Die Stellenausschreibung richtet sich an Beamtinnen und Beamte, die mindestens ein Amt der Besoldungsgruppe A 16 LBesO A NRW bekleiden, sowie an vergleichbare, unbefristete Tarifbeschäftigte, die mindestens ein außertarifliches Entgelt analog der Besoldungsgruppe A 16 LBesO A NRW erhalten, sowie an verwaltungsexterne Bewerberinnen und Bewerber, die ein vergleichbares Entgelt erhalten.

Das mit der Funktion verbundene Amt der Besoldungsgruppe B 2 LBesO B NRW wird, bei Vorliegen der laufbahnrechtlichen Voraussetzungen, zunächst im Beamtenverhältnis auf Probe für die Dauer von zwei Jahren übertragen (§ 21 LBG NRW).

§ 21 LBG NRW wird für Beschäftigte analog angewandt. Tarifbeschäftigten des öffentlichen Dienstes wird der Differenzbetrag ihres bisherigen tariflichen oder außertariflichen Entgelts zur Besoldungsgruppe B 2 für die Dauer der Wahrnehmung der leitenden Funktion auf Probe für die Dauer von zwei Jahren als Zulage gewährt.

Bei Bewerberinnen und Bewerbern außerhalb des öffentlichen Dienstes erfolgt die Eingruppierung bzw. die Gewährung des außertariflichen Entgelts unter Berücksichtigung der Dauer vergleichbarer Tätigkeiten in der Laufbahngruppe 2, 2. Einstiegsamt (ehem. höherer Dienst), entsprechend der Regelung für die Tarifbeschäftigten des öffentlichen Dienstes.

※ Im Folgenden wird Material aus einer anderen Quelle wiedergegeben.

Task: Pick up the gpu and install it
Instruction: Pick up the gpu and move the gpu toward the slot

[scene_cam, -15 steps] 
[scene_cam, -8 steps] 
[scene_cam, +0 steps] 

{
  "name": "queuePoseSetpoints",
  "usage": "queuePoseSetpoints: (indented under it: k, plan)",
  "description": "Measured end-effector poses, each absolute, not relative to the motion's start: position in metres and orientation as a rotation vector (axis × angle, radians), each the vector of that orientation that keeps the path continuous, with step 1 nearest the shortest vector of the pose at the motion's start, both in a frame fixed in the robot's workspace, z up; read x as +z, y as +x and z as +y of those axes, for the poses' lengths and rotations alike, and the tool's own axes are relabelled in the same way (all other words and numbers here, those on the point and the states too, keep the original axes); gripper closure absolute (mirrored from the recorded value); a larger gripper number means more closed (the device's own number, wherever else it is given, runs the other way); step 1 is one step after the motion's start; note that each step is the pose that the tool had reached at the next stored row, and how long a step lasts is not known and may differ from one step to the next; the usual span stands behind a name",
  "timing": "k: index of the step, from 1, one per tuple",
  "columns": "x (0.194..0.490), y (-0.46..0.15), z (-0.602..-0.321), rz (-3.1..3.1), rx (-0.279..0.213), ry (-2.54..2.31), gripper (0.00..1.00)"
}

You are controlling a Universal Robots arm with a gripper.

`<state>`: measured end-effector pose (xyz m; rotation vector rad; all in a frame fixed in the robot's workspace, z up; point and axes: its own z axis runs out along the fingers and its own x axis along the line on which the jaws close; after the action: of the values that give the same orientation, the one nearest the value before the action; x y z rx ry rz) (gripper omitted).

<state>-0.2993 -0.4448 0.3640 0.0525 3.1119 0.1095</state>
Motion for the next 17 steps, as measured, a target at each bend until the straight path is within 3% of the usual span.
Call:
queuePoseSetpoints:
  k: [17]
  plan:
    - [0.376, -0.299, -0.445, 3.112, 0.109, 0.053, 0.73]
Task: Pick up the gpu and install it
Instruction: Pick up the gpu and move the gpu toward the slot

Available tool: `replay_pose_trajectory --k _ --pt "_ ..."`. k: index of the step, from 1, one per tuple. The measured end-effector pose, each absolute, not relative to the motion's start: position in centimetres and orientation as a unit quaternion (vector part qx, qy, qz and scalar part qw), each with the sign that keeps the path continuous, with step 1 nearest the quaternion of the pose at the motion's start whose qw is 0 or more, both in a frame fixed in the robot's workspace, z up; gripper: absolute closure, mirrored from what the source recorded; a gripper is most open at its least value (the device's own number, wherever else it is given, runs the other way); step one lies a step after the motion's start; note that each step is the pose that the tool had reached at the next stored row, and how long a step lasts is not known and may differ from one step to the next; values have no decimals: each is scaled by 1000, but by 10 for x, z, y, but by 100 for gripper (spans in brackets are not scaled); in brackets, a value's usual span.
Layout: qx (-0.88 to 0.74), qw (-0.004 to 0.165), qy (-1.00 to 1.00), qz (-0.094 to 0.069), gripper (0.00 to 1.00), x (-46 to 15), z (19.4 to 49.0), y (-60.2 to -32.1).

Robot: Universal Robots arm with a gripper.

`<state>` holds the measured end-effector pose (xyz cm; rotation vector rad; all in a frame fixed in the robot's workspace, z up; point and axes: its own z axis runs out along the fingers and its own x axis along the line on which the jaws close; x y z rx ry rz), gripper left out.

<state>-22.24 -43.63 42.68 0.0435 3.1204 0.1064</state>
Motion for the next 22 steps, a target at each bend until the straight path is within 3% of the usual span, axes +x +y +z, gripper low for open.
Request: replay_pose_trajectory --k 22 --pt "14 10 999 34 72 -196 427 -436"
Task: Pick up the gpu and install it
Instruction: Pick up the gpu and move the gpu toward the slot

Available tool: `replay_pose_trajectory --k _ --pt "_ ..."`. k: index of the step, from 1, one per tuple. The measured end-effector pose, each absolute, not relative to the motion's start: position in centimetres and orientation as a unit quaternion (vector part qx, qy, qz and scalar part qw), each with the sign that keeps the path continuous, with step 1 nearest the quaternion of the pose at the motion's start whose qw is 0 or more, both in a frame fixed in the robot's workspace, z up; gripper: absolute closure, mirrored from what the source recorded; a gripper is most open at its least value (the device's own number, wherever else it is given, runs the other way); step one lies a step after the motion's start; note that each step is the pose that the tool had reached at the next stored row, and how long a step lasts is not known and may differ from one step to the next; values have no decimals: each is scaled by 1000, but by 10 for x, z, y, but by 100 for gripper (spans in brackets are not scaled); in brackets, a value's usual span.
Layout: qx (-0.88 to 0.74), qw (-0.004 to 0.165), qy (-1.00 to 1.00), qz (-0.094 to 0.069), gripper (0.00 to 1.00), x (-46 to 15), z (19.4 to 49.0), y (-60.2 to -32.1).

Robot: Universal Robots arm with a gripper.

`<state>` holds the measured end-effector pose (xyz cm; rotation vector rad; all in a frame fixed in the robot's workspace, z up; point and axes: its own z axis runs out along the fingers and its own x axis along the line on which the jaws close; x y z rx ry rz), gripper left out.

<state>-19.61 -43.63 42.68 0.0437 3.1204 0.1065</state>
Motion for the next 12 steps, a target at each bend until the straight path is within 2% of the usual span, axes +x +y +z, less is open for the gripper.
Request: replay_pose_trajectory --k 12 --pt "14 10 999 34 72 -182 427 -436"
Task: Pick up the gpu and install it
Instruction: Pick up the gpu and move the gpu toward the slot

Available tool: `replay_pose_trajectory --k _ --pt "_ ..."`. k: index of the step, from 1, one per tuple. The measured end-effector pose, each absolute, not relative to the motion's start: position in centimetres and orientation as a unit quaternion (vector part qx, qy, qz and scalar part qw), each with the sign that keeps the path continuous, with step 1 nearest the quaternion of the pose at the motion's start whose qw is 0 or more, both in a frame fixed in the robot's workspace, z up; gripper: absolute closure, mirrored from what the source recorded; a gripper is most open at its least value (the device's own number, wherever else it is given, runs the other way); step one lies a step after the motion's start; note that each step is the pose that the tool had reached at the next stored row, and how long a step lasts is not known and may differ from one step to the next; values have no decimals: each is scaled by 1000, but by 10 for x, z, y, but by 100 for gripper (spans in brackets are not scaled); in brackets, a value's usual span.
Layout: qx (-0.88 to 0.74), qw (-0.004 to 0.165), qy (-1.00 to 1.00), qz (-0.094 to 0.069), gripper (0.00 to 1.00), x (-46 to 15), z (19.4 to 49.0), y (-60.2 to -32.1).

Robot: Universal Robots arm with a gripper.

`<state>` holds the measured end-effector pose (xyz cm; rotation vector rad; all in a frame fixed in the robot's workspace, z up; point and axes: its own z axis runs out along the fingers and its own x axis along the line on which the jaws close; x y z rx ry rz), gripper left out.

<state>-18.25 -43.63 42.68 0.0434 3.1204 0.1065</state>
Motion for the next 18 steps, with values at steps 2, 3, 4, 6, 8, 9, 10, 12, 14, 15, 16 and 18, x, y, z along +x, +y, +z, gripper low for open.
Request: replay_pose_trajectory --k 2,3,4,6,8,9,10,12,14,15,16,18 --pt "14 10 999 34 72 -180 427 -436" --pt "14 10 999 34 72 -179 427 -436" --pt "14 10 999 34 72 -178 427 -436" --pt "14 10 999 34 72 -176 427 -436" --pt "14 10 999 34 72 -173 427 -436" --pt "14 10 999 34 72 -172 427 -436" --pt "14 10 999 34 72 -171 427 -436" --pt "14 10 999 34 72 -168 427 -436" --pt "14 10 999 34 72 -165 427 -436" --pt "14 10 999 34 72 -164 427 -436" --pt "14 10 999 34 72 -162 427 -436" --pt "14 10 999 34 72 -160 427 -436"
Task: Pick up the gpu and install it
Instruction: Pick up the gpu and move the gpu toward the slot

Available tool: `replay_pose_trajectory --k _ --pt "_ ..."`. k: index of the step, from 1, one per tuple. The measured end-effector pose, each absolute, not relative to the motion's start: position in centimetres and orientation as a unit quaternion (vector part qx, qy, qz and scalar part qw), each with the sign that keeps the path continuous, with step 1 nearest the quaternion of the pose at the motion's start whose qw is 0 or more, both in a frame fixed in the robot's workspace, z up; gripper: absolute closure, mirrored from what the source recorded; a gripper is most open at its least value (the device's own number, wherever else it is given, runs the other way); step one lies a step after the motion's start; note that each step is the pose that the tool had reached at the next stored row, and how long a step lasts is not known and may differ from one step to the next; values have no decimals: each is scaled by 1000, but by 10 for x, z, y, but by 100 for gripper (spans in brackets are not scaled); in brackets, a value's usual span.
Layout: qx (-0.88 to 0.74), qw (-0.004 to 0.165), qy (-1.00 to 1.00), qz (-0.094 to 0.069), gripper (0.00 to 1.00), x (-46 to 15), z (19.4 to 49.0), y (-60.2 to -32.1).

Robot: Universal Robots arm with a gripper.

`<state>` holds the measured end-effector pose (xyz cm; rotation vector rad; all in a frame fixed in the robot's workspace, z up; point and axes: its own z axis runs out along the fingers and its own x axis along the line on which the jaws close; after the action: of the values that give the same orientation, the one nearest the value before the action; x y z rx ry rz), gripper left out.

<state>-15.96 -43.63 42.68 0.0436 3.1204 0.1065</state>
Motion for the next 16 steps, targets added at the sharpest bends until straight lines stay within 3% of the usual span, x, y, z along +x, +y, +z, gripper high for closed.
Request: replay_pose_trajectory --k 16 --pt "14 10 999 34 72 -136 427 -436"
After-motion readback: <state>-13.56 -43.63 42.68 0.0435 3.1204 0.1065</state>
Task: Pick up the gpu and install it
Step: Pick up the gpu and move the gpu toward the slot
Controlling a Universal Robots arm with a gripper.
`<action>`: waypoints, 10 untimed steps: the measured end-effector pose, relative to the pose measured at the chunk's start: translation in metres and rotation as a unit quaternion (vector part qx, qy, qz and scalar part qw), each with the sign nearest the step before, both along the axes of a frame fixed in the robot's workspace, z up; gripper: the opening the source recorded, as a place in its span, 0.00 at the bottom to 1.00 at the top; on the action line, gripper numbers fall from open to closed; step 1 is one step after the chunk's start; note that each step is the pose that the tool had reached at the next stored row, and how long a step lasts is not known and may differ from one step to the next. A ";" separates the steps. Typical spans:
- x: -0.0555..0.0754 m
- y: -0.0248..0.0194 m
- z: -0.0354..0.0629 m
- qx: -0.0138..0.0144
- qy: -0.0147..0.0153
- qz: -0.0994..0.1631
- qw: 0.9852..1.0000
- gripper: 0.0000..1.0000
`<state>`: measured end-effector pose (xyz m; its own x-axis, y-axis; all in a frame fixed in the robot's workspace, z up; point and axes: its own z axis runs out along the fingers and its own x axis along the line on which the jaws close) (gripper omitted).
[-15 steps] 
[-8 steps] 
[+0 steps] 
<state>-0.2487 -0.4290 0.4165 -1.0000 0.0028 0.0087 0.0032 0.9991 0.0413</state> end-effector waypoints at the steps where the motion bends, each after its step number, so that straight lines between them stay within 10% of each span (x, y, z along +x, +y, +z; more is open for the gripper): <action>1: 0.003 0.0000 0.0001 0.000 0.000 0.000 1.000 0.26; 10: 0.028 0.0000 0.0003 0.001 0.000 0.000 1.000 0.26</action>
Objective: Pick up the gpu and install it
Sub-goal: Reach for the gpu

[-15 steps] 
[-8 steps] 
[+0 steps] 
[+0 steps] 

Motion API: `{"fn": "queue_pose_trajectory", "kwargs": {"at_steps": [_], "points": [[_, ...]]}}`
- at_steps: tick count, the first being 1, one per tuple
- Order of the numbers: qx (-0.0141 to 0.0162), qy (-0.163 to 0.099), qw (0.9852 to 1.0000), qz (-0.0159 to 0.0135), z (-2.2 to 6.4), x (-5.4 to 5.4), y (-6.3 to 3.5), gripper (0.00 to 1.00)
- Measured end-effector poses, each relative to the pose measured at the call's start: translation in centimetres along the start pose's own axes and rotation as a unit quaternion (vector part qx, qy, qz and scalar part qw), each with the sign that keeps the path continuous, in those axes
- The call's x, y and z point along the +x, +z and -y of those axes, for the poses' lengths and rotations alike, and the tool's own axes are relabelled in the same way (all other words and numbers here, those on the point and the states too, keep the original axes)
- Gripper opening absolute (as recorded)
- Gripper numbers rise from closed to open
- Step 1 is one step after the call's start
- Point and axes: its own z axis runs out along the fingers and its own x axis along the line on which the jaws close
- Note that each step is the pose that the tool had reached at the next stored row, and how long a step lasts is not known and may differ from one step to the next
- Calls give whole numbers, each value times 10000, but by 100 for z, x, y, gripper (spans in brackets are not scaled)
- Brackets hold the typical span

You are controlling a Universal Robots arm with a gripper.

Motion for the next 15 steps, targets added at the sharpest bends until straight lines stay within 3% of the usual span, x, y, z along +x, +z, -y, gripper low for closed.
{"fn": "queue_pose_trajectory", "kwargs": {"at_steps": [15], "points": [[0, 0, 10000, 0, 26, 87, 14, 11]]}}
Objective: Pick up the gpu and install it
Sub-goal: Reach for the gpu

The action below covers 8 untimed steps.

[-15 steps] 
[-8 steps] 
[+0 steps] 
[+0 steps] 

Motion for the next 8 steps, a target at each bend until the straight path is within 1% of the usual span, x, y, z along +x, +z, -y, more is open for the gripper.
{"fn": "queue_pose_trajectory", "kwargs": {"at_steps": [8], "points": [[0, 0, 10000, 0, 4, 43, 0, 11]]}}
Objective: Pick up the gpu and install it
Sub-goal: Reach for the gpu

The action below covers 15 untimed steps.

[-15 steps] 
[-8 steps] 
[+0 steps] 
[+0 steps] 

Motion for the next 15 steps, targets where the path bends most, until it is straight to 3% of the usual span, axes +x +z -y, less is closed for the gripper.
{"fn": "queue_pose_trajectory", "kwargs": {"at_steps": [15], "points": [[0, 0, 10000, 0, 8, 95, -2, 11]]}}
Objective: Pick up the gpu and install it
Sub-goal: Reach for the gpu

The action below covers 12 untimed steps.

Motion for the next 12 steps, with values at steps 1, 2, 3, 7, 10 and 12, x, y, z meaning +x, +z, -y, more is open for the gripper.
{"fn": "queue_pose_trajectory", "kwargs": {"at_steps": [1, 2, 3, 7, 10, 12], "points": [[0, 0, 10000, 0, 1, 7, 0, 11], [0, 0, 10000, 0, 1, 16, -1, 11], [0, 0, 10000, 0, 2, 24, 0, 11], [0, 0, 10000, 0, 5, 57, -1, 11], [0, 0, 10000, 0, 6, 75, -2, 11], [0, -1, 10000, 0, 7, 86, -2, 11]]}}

Persönliches Anforderungsprofil:

Die Leitung des Fachbereichs „Zentrale Dienste“ setzt eine verantwortungsbewusste, zielstrebige und entscheidungsfreudige Persönlichkeit voraus. Für die erfolgreiche Bewältigung der Aufgabe wird innovatives und konzeptionelles Denkvermögen sowie strategische, fachübergreifende Kompetenz erwartet. Die Aufgabe erfordert Motivationsvermögen und besondere Kommunikationsfähigkeit ebenso wie eine vertrauensvolle und konstruktive Zusammenarbeit mit der Leitung des Landesbetriebes und den anderen Fachbereichen, den Regionalforstamtsleitungen und den Fachgebietsleitungen. Ein kooperatives Führungsverhalten geprägt von sozialer Kompetenz in den verwaltungsinternen Abstimmungs- und Entscheidungsprozessen wird erwartet.

Wir bieten Ihnen:

  • Eine berufliche Herausforderung mit verantwortungsvollen und vielseitigen Aufgaben,
  • eine flexible Arbeitszeitregelung,
  • die Möglichkeit zur Teilzeitbeschäftigung und Telearbeit,
  • die Vereinbarkeit von Beruf, Familie und Pflege,
  • eine Zusatzversorgung im öffentlichen Dienst (VBL) für Tarifbeschäftigte,
  • ein breites Angebot im Rahmen des Betrieblichen Gesundheitsmanagements,
  • ein attraktives Fortbildungsangebot.

Das Land Nordrhein-Westfalen fördert die berufliche Entwicklung von Frauen. Bewerbungen von Frauen sind daher ausdrücklich erwünscht. In Bereichen, in denen Frauen noch unterrepräsentiert sind, werden sie bei gleicher Eignung, Befähigung und fachlicher Leistung nach Maßgabe des Landesgleichstellungsgesetzes bevorzugt berücksichtigt, sofern nicht in der Person eines Mitbewerbers liegende Gründe überwiegen.

Außerdem sehen wir uns der Gleichstellung von schwerbehinderten und nicht schwerbehinderten Beschäftigten in besonderer Weise verpflichtet und begrüßen deshalb ausdrücklich Bewerbungen von Menschen mit Behinderung.

Eine Abbildung der Vielfalt in unserer Gesellschaft bei unseren Beschäftigten ist uns wichtig. Deshalb sind Bewerbungen aller Menschen unabhängig von Alter, ethnischer Herkunft, Nationalität, Geschlecht, geschlechtlicher Identität und sexueller Orientierung, Religion, Weltanschauung oder sozialer Herkunft ausdrücklich willkommen.

Für Fragen zum Aufgabengebiet steht Ihnen Herr Scherer (Tel. 0251/91797-200) und für personalrechtliche Rückfragen steht Ihnen Frau Heuser (Tel. 0211/3843-1241) zur Verfügung.

Bei Interesse senden Sie bitte Ihre aussagekräftige und vollständige Bewerbung

möglichst ausschließlich per E-Mail (Bewerbung@mlv.nrw.de)

bis zum 02.03.2026 an das

Ministerium für Landwirtschaft und Verbraucherschutz

des Landes Nordrhein-Westfalen

- Personalreferat I B.2 -

Kennziffer 01B2-54

Stadttor 1

40219 Düsseldorf.

Später eingehende Bewerbungen können nicht berücksichtigt werden.

Bitte senden Sie Ihre Bewerbungsunterlagen chronologisch abgelegt in einer PDF-Datei. Der E-Mail sind zudem der Personalbogen und die Datenschutzerklärung beizufügen (s. Anlagen).